It's unreasonable to start from a position of "all scientists are forced by boogeyman governments to say that the earth is flat", which is not a strawman and something you can in fact see them argue.

If you're interested in the effects of conspiracy theories on society, it is a fascinating watch.

You see how people get pulled into the theory, get marginalized by society and how their family ends up becoming the flat earth community (even though they've never met).

You also see how hard it is for scientists with overwhelming evidence to convince them, it's a sobering watch.
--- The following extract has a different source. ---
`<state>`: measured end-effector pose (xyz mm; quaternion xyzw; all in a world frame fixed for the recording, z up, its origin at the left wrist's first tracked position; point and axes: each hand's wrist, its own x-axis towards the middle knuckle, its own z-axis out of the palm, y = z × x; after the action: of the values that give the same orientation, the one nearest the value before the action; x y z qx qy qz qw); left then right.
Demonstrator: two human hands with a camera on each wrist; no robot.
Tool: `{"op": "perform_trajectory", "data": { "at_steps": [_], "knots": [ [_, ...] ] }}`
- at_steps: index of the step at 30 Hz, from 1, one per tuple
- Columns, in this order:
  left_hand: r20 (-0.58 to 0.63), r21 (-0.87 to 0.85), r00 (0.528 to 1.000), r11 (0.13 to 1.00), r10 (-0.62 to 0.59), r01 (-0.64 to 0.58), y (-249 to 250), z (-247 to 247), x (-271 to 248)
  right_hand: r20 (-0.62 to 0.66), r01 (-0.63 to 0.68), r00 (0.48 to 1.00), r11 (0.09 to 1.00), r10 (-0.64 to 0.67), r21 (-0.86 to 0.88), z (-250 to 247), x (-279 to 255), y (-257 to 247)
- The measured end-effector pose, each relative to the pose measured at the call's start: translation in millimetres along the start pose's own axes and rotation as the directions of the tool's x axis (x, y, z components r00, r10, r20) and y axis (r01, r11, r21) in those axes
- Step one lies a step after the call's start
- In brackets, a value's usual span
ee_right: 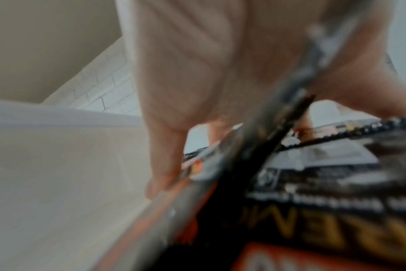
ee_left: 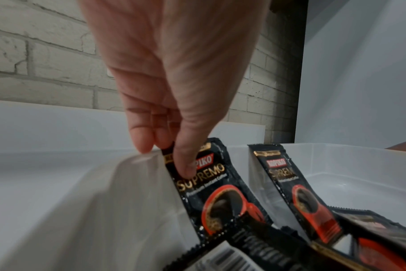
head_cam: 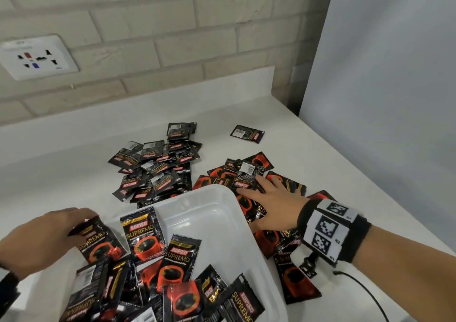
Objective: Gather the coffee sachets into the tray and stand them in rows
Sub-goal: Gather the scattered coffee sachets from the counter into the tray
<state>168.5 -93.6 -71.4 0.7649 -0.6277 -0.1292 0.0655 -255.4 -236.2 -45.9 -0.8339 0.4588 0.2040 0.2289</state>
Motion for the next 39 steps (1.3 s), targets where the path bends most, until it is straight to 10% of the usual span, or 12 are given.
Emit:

On the contrary, having an initial spark of curiousity (or even doubt) about 2 + 2 = 5 is a great way of engaging with critical reasoning, mature mathematical thinking, proofs, etc. Given the number of times human civilisation lurked forward because someone revisited earlier assumptions, training more people to think critically and be courageous about their conclusions would, I believe, be a net benefit to us all.

Yes, 2 + 2 does not equal 5, but we need more people who can explain and think about _why_, and not simply repeat "just because". If someone cannot debunk a misconception as rudimentary as that, how can we expect their arguments against a flat earth theory to be sound and persuasive?

I really don't believe the flat earth phenomenon is about genuine curiosity. An important part of such a conspiracy theory is to generate more and more elaborate reasons why data must be rejected. That's not curiosity.
I don't think these are the same. If you get 15 marbles, arrange them into groups of 1,2,3,4,5 and give them the proper labels, you can trivially prove that the sum of two groups of 2 equals 4 and not 5.

The proofs for round earth are not as trivial. People have varying degrees of skepticism. Some are genuinely curious and are convinced by demonstrations while others are just contrarians. If you've ever heard Eddie Bravo talk, it's clear he doesn't care about understanding what shape the earth is and just likes to spout conspiracies.

Except they are not the same things at all. #1 numbers and math are a very different domain from hard facts, such as the shape of the earth as humans experience it.

In fact, you could probably create a number system, or a mathematics where 2+2=5 (simple example would be a number system the same as we have now, but the symbols for 4 and 5 are swapped). There are interesting ideas to be gained in thinking about what numbers mean, and imply based on questioning that.

However, once you’ve accepted all the definitions, and the number system, and the rules of the system you’ve accepted necessarily imply 2+2=4 then insisting that 2+2=5 is nonsensical. That’s the level at which the flat earth era are operating.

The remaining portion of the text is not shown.